- [DATA BELOW]:
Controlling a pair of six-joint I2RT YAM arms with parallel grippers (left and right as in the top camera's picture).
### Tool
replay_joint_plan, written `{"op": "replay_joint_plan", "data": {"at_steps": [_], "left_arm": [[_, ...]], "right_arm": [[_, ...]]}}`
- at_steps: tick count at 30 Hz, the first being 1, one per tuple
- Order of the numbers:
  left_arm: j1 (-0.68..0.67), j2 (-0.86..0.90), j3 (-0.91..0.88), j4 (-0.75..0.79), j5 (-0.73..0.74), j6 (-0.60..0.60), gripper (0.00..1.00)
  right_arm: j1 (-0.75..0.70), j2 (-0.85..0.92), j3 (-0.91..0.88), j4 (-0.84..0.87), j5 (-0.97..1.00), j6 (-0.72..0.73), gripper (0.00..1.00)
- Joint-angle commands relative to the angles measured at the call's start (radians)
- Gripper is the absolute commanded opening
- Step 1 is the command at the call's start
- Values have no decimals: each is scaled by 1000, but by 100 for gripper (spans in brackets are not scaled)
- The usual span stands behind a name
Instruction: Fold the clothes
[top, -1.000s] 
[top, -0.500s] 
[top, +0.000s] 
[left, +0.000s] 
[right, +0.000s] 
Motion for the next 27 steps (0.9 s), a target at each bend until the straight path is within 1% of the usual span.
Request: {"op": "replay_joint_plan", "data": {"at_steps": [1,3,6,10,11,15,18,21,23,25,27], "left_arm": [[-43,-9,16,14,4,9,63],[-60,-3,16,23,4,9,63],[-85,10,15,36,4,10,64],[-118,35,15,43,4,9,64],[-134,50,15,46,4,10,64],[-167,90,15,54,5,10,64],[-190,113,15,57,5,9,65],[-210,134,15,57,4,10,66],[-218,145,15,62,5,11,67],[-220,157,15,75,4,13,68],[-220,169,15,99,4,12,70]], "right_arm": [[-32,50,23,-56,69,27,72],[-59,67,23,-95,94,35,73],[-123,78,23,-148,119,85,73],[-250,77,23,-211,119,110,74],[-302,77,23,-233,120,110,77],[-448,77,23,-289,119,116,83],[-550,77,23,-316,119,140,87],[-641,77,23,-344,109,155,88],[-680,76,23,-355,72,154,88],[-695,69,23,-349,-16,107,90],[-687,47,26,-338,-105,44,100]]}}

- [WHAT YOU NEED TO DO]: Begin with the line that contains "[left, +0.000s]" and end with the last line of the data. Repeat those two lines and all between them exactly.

- [TASK ANSWER]:
[left, +0.000s] 
[right, +0.000s] 
Motion for the next 27 steps (0.9 s), a target at each bend until the straight path is within 1% of the usual span.
Request: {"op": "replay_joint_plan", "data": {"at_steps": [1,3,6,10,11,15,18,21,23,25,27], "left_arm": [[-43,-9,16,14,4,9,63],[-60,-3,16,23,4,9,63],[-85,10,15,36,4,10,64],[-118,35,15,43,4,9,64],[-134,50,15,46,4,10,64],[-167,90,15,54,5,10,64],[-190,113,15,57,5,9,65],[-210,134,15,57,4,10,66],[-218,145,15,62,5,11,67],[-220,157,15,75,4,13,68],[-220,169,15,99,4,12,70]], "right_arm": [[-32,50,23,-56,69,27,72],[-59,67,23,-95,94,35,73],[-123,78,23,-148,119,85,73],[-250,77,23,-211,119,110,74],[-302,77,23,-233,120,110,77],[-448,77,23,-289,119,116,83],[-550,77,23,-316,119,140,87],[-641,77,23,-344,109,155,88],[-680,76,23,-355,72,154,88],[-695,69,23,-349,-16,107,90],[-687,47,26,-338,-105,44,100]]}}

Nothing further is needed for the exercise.